How has Coronavirus impacted the UK’s automotive sector over the past year?

This is the latest report in a series of weekly updates for industry colleagues from Rachael Prasher, managing director of What Car? and Haymarket Automotive.

This week marks 12 months since the UK first went into lockdown, with the Government ordering businesses, restaurants and other non-essential retail outlets to close in order to help prevent the spread of the Covid-19 virus. It was also this time last year that What Car? began its weekly industry study to track consumer attitudes and intentions.

To mark the anniversary, we have looked back at how some of the key measures have fluctuated over the past 12 months. The results contain responses from 206,717 in-market car buyers, with an average weekly response rate of more than 4300 respondents.

Buyer timeframes

One measure of demand is how soon in-market buyers are looking to purchase their next car. Our research highlighted the clear effect that each lockdown had on buyer confidence. At the beginning of April last year, on average just 5% of in-market buyers were looking to purchase in the next four weeks, while 47% said they were looking to buy in more than six- months’ time. Buyer intention was very low.

As we moved closer to June, consumer confidence grew. From 1 st June, when showrooms could reopen, a growing number of buyers were considering a new car purchase within four weeks, while the share of buyers looking to buy in more than six months declined. We recognised that this translated into pent-up demand, with new car sales up 11% in July.

From October, localised lockdowns became more prevalent and we began to see a dip in the short-term buyer timeframes. However, by this time online platforms had become more prevalent, and confidence in digital buying was high. Our survey in October found that 35.15% would be comfortable buying their next car entirely online; this may explain why subsequent lockdowns didn’t see an equivalent decline in buyer timeframes, with buyers now able to go online to complete the purchase of their next vehicle.

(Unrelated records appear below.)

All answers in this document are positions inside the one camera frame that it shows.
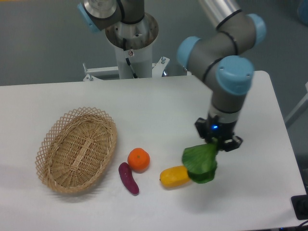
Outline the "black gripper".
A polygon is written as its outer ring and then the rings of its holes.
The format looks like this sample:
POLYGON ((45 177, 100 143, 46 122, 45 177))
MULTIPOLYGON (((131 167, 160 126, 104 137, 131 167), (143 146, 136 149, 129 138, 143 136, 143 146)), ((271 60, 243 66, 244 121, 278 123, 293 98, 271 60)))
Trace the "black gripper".
POLYGON ((195 122, 195 128, 201 139, 205 139, 206 143, 218 142, 218 150, 230 152, 238 149, 243 143, 243 139, 234 135, 234 128, 237 120, 225 123, 220 121, 218 115, 207 115, 207 120, 198 118, 195 122))

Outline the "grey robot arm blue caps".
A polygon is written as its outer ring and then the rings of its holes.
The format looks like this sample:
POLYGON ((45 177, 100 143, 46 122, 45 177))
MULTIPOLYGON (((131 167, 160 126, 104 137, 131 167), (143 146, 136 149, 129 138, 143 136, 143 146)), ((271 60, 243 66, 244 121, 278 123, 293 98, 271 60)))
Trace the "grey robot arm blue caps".
MULTIPOLYGON (((217 33, 209 40, 186 38, 177 60, 212 90, 207 119, 195 123, 199 136, 228 152, 242 144, 234 128, 254 75, 253 65, 241 54, 262 42, 267 29, 261 17, 244 14, 234 0, 202 0, 200 5, 217 33)), ((159 29, 144 1, 84 0, 77 8, 91 31, 105 31, 121 79, 153 76, 152 44, 159 29)))

What is evident from our research is that each of the lockdowns has influenced buyer timeframes, which in turn impacted car sales.

The graph above plots the year-on-year monthly percentage change in private new car sales, using figures from the Society of Motor Manufacturers and Traders (SMMT), against the share of buyers looking to purchase a car in the next four weeks. We found a correlation coefficient of 0.75 between the two data sets.

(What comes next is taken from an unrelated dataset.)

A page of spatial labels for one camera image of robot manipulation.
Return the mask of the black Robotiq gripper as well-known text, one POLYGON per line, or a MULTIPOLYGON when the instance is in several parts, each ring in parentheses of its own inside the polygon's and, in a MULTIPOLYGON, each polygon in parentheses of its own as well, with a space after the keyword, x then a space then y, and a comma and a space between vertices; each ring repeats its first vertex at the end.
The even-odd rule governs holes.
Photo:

While buyer timeframes were clearly influenced by lockdowns, societal restrictions had less of an effect on budgets. In a recent, March 2021 survey, 79% of 1028 in-market buyers said that Covid-19 has not changed how much they are looking to spend on their next car. While 15% said they will now spend less on their next vehicle, 6% told us they will actually spend more.

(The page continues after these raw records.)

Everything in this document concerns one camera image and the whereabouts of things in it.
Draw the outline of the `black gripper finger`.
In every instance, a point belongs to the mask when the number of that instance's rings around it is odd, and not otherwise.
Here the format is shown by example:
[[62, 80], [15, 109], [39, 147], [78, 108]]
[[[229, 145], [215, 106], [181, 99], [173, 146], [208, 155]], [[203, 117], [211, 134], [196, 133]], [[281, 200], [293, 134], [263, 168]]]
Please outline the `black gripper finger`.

In September last year, we began tracking how much buyers are expecting to spend on their next car * . As the graph below shows, budgets have remained consistent throughout the pandemic with the majority of buyers looking to spend £20,000 – £30,000 on their next vehicle.

Through October to December last year, we also tracked the types of cars that buyers are most interested in. A similar consistency was revealed, with family SUVs, family cars and small SUVs among the most popular vehicles – tallying with the list of best-selling models according to the Society of Motor Manufacturers and Traders.

Vehicle delivery expectations

Another key metric we looked at was delivery times – how soon buyers wanted their vehicle delivered. From September to March, we saw predominantly steady delivery expectations, with the majority of buyers aiming to have their car within two months of placing an order.

The nationwide lockdown imposed in November saw a small spike in the number of buyers wanting their next car delivered within a week, presumably in anticipation of showrooms closing once more.

Key lessons

One of the key lessons from the past 12 months is the severe impact that lockdowns have had on both buyer confidence and activity. Though online channels have helped meet the most urgent consumer demand in recent months, lockdowns have resulted in a fall in the share of buyers looking to purchase in the short run, pushing back sales to a point when showrooms can reopen.

Our research in February this year found that 95% of buyers believe showrooms can be operated in a Covid-safe manner, with the same percentage happy to visit when restrictions allow them to do so. Showrooms reopening in April will likely be met with pent-up demand once more affecting the market.

The good news is that Covid-19 has had less of an impact on buyers’ budgets and vehicle choice than some have feared, suggesting that, once showrooms can reopen, dealers can look forward to a period of relative normality. Maintaining healthy stock will be important because the majority of buyers will want to have their next vehicle within two months of placing an order. So, any adverse effects on production caused by the pandemic could still have an impact on buying decisions as we progress.

*The budget brackets were different in December and January, and thus could not be accommodated in the graph.